Mixed carbonate-clastic reservoir characterization of the mid-Cretaceous Mauddud Formation (Albian), north Kuwait—Implications for field development
1Independent Consultant, Dubai, United Arab Emirates; [email protected]
2Kuwait Oil Company, Ahmadi, Kuwait; [email protected]
3Kuwait Oil Company, Ahmadi, Kuwait; [email protected]
4Kuwait Oil Company, Ahmadi, Kuwait; [email protected]
An integrated sedimentological and sequence stratigraphic analysis of the mixed carbonate and clastic Albian Mauddud Formation in the Bahrah and Sabiriyah fields provides an improved understanding of this important reservoir in north Kuwait. The reservoir comprises two broad stratigraphic units: the lower Mauddud represents the culmination of a long-term transgressive retreat of the underlying Burgan delta system, whereas the overlying upper Mauddud records a low-gradient carbonate shelf or ramp system. A highly layered reservoir architecture of carbonate and clastic facies suggests a combination of high-frequency relative sea-level and/or climatic fluctuations. Sedimentological analysis and regional correlations reveal a complex mixed carbonate-clastic system in which there is a tripartite arrangement of proximal coarse-grained deltaic, distal prodeltaic, and offshore to along-strike carbonate facies. These form correlatable reservoir units bound by flooding surfaces and/or significant influxes of clastic sediment.
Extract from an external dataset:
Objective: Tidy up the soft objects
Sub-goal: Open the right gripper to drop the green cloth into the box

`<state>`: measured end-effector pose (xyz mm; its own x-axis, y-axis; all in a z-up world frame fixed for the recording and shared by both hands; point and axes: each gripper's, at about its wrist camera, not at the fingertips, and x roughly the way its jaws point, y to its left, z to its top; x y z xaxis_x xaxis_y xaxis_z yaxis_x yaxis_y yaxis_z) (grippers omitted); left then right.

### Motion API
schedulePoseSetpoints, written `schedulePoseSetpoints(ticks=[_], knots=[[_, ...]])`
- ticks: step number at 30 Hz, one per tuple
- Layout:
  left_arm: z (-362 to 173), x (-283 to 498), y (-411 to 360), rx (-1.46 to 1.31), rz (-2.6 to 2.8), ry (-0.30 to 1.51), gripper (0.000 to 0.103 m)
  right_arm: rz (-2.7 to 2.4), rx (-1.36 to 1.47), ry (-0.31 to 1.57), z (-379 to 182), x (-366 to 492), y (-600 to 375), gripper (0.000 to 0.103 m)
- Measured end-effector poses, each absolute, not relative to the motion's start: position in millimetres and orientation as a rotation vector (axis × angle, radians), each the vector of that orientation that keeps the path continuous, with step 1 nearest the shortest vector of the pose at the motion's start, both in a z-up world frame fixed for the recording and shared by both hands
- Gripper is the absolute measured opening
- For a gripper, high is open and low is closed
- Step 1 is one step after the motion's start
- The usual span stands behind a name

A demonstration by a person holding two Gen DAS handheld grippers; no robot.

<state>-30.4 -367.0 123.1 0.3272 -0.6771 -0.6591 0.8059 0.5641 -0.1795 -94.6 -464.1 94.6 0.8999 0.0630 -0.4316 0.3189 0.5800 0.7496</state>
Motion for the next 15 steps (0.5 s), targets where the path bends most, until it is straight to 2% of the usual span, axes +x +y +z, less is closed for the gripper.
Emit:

The distribution of clastic and carbonate facies produces a pronounced variation in reservoir properties, between the neighboring Bahrah and Sabiriyah fields of north Kuwait. Primary stratigraphic and depositional reservoir heterogeneities are controlled by carbonate facies transitions from poor quality, micritic lagoonal facies to high-quality, grain-rich shoals and localized, reworked rudistid build-ups. These carbonate facies are cyclically layered with deltaic sandstone and prodeltaic shales. In combination with secondary diagenetic (e.g., cementation and dissolution) and structural characteristics (e.g., faults and fractures), this facies variability exerts a control on reservoir quality and produces a complex mosaic of reservoir heterogeneity. Reservoir variability controls differences in production performance of the neighboring fields, and these have been accommodated by contrasting field development strategies.